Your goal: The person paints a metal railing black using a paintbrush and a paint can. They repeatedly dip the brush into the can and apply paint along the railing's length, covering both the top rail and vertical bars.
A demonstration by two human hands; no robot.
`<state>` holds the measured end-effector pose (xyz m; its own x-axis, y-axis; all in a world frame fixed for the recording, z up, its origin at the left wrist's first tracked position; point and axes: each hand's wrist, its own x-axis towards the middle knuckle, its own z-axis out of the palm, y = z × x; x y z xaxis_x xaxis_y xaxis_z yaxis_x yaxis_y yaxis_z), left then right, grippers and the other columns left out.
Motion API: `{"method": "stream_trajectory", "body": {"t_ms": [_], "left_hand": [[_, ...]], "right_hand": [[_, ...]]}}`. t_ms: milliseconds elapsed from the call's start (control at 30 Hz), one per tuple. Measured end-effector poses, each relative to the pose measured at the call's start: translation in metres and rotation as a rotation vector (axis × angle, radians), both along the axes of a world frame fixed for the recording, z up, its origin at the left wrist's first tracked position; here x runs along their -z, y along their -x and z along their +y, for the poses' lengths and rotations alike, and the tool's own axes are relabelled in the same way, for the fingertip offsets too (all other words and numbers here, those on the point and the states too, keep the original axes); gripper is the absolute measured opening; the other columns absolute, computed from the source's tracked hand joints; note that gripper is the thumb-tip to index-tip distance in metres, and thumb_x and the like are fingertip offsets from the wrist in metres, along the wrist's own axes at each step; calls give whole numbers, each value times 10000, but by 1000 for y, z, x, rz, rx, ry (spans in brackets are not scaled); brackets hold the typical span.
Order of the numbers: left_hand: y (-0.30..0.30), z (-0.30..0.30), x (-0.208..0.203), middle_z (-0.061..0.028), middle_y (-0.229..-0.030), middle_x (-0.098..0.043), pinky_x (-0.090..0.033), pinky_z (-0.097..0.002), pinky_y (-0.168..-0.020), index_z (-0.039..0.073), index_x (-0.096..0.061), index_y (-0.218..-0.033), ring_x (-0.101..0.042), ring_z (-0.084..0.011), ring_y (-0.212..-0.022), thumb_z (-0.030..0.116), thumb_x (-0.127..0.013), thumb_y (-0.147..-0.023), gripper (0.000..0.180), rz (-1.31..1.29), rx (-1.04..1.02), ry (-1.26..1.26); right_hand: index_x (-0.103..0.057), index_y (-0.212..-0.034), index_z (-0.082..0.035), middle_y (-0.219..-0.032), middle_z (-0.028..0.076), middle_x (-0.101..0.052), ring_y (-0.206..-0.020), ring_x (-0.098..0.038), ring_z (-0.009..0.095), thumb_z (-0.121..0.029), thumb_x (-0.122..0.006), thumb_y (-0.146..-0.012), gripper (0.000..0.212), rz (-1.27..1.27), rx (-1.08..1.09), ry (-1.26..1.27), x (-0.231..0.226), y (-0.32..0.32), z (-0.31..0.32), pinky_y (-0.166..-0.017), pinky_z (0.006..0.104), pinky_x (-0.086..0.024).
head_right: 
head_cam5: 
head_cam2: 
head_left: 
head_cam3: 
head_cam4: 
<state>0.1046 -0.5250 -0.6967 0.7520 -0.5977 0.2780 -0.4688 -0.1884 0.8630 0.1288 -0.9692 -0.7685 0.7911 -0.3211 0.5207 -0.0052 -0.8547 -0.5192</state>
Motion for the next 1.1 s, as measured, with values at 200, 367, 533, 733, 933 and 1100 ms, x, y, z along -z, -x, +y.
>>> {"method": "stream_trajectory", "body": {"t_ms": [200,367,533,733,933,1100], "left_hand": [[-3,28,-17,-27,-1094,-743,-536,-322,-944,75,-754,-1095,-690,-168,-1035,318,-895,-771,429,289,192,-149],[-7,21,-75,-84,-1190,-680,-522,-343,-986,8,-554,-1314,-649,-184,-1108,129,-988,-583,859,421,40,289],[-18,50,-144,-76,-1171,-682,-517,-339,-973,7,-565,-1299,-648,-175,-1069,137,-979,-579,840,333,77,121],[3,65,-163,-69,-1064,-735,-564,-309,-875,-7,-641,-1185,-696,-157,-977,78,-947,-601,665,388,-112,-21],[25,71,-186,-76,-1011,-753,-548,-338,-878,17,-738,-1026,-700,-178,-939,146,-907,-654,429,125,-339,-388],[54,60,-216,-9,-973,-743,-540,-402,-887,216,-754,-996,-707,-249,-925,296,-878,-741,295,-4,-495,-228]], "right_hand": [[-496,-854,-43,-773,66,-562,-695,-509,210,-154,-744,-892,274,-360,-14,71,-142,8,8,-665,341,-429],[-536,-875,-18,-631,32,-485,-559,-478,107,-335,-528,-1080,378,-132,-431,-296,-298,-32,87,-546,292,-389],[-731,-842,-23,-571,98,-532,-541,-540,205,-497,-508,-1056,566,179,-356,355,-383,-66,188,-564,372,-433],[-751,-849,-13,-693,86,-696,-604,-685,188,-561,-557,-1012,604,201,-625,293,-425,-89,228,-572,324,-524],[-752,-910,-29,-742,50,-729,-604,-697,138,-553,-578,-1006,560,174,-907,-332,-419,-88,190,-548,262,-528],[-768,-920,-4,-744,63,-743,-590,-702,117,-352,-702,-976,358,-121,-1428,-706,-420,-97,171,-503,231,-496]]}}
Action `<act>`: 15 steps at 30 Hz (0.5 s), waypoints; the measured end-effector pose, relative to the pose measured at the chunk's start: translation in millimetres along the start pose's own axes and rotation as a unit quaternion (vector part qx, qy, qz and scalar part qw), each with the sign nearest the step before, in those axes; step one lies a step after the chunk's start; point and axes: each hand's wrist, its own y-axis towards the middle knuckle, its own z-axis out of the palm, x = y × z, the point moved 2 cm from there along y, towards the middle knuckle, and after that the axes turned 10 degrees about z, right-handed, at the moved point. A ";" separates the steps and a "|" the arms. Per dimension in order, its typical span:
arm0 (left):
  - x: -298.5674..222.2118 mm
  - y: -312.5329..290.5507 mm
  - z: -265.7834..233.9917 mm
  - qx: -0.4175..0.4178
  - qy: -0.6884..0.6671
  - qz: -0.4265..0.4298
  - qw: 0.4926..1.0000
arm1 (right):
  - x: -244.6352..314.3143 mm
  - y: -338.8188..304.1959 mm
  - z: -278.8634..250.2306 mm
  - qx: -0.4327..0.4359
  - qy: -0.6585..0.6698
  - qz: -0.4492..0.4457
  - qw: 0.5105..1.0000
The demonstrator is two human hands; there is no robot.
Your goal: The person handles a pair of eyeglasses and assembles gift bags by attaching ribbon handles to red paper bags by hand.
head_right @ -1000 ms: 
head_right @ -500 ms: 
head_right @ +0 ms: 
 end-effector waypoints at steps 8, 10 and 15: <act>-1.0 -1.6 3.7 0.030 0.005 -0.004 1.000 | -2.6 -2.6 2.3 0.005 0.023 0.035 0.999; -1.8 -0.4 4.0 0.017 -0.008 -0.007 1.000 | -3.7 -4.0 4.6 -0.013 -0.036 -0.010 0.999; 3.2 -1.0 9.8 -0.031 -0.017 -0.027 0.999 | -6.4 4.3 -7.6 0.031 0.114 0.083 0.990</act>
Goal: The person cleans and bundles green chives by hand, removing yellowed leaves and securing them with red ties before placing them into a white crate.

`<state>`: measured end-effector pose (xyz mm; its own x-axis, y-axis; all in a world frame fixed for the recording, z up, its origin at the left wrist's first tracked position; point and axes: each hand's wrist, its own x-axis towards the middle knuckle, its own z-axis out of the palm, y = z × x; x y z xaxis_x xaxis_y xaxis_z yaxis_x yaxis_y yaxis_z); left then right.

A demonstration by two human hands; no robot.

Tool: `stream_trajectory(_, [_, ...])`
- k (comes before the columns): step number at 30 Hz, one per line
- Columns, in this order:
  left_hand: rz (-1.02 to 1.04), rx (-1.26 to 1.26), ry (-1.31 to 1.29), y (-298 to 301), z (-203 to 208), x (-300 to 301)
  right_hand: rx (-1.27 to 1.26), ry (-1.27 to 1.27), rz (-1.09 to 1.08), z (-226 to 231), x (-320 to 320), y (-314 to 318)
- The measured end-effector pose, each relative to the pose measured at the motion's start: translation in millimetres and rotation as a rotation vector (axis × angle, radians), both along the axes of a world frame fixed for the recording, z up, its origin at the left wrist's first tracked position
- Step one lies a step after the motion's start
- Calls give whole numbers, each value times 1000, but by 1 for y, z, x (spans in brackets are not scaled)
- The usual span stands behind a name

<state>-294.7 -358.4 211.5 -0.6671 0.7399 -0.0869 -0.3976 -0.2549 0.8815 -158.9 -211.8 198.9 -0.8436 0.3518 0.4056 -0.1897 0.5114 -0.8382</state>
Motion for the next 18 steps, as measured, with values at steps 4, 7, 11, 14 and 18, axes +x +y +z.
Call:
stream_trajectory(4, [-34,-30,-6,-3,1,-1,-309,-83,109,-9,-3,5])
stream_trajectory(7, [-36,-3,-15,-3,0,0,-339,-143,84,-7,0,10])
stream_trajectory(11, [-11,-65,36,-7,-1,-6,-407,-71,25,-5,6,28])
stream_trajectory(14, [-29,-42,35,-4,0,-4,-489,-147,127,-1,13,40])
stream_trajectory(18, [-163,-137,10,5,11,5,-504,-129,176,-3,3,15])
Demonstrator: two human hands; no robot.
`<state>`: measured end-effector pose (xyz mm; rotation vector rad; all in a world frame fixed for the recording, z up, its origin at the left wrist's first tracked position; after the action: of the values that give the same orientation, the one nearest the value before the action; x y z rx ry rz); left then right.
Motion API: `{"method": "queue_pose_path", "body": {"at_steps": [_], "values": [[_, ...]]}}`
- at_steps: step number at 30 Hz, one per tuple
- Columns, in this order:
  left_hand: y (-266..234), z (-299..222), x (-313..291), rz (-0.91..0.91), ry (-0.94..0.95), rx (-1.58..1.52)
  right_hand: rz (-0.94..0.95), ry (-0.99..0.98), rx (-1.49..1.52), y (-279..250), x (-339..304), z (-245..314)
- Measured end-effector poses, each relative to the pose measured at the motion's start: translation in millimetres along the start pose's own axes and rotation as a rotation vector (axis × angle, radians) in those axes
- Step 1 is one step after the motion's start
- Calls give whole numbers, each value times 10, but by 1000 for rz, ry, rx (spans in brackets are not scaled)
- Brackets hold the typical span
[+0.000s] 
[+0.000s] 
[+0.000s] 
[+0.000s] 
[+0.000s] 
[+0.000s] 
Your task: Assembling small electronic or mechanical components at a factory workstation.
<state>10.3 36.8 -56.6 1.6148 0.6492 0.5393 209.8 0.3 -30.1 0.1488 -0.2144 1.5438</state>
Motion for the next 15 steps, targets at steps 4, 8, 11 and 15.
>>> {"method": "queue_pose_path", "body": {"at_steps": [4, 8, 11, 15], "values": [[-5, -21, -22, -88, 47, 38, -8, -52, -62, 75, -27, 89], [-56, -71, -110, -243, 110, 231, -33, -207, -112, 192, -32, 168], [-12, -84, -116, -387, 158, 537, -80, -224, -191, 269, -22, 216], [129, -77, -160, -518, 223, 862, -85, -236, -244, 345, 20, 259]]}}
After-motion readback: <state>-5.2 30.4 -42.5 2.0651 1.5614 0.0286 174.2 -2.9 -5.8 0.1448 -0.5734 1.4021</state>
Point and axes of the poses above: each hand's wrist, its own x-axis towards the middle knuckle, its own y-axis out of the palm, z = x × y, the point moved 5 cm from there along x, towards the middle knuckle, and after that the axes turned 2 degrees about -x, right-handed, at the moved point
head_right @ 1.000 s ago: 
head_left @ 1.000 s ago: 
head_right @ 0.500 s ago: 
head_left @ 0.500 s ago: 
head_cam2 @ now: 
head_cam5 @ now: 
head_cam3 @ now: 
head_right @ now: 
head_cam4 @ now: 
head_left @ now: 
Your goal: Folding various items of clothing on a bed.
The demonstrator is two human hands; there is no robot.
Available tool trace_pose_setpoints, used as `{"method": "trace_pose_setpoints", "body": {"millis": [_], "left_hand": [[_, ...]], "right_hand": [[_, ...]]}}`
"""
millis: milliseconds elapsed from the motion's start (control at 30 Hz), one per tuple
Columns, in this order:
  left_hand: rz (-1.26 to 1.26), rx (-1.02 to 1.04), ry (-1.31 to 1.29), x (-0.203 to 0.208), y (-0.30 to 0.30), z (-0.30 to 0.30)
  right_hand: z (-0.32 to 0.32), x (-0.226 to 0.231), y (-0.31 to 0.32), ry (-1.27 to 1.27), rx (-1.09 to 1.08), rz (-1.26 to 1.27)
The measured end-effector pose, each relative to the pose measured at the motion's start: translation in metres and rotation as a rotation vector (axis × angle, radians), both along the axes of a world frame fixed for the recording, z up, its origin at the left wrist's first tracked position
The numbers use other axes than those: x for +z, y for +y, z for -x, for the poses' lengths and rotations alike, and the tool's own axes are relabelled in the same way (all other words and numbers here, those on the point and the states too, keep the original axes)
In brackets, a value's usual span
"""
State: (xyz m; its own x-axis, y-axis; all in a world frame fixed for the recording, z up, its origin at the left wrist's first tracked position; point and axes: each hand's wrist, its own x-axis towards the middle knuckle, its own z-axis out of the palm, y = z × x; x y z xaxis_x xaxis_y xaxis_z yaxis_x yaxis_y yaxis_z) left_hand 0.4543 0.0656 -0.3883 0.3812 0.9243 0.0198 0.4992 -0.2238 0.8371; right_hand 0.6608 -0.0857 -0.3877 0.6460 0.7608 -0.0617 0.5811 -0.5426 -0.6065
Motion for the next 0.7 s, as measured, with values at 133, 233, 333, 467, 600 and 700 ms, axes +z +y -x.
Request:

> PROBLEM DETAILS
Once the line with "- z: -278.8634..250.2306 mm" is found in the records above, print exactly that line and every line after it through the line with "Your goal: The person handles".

> ANSWER BOX
  - z: -278.8634..250.2306 mm
  - qx: -0.4327..0.4359
  - qy: -0.6585..0.6698
  - qz: -0.4492..0.4457
  - qw: 0.5105..1.0000
The demonstrator is two human hands; there is no robot.
Your goal: The person handles a pair of eyeglasses and assembles gift bags by attaching ribbon handles to red paper bags by hand.

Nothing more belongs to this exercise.